Action item
Could you restate the whole listing word for word?
========================================================================
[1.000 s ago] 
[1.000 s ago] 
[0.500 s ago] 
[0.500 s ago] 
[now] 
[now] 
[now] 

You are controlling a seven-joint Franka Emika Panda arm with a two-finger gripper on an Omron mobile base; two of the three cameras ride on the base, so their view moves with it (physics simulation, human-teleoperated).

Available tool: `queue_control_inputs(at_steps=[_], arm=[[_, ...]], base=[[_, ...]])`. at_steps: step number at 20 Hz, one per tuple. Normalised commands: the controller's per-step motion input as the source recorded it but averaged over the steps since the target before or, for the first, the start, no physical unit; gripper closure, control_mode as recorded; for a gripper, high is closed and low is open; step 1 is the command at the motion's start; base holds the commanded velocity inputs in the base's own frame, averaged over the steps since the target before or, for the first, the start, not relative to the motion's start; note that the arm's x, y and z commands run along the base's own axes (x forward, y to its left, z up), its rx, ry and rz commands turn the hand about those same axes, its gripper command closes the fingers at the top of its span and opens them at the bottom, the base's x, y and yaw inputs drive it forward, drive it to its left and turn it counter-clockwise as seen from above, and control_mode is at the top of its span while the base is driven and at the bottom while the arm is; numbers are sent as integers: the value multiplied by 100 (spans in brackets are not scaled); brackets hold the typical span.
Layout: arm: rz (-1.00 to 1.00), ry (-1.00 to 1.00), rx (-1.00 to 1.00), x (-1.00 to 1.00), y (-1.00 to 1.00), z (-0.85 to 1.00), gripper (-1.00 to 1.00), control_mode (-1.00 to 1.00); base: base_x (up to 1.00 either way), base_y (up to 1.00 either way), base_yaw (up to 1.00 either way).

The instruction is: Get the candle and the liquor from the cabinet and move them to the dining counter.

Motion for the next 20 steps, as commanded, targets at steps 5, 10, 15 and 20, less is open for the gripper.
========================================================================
Exercise output
[1.000 s ago] 
[1.000 s ago] 
[0.500 s ago] 
[0.500 s ago] 
[now] 
[now] 
[now] 

You are controlling a seven-joint Franka Emika Panda arm with a two-finger gripper on an Omron mobile base; two of the three cameras ride on the base, so their view moves with it (physics simulation, human-teleoperated).

Available tool: `queue_control_inputs(at_steps=[_], arm=[[_, ...]], base=[[_, ...]])`. at_steps: step number at 20 Hz, one per tuple. Normalised commands: the controller's per-step motion input as the source recorded it but averaged over the steps since the target before or, for the first, the start, no physical unit; gripper closure, control_mode as recorded; for a gripper, high is closed and low is open; step 1 is the command at the motion's start; base holds the commanded velocity inputs in the base's own frame, averaged over the steps since the target before or, for the first, the start, not relative to the motion's start; note that the arm's x, y and z commands run along the base's own axes (x forward, y to its left, z up), its rx, ry and rz commands turn the hand about those same axes, its gripper command closes the fingers at the top of its span and opens them at the bottom, the base's x, y and yaw inputs drive it forward, drive it to its left and turn it counter-clockwise as seen from above, and control_mode is at the top of its span while the base is driven and at the bottom while the arm is; numbers are sent as integers: the value multiplied by 100 (spans in brackets are not scaled); brackets hold the typical span.
Layout: arm: rz (-1.00 to 1.00), ry (-1.00 to 1.00), rx (-1.00 to 1.00), x (-1.00 to 1.00), y (-1.00 to 1.00), z (-0.85 to 1.00), gripper (-1.00 to 1.00), control_mode (-1.00 to 1.00); base: base_x (up to 1.00 either way), base_y (up to 1.00 either way), base_yaw (up to 1.00 either way).

The instruction is: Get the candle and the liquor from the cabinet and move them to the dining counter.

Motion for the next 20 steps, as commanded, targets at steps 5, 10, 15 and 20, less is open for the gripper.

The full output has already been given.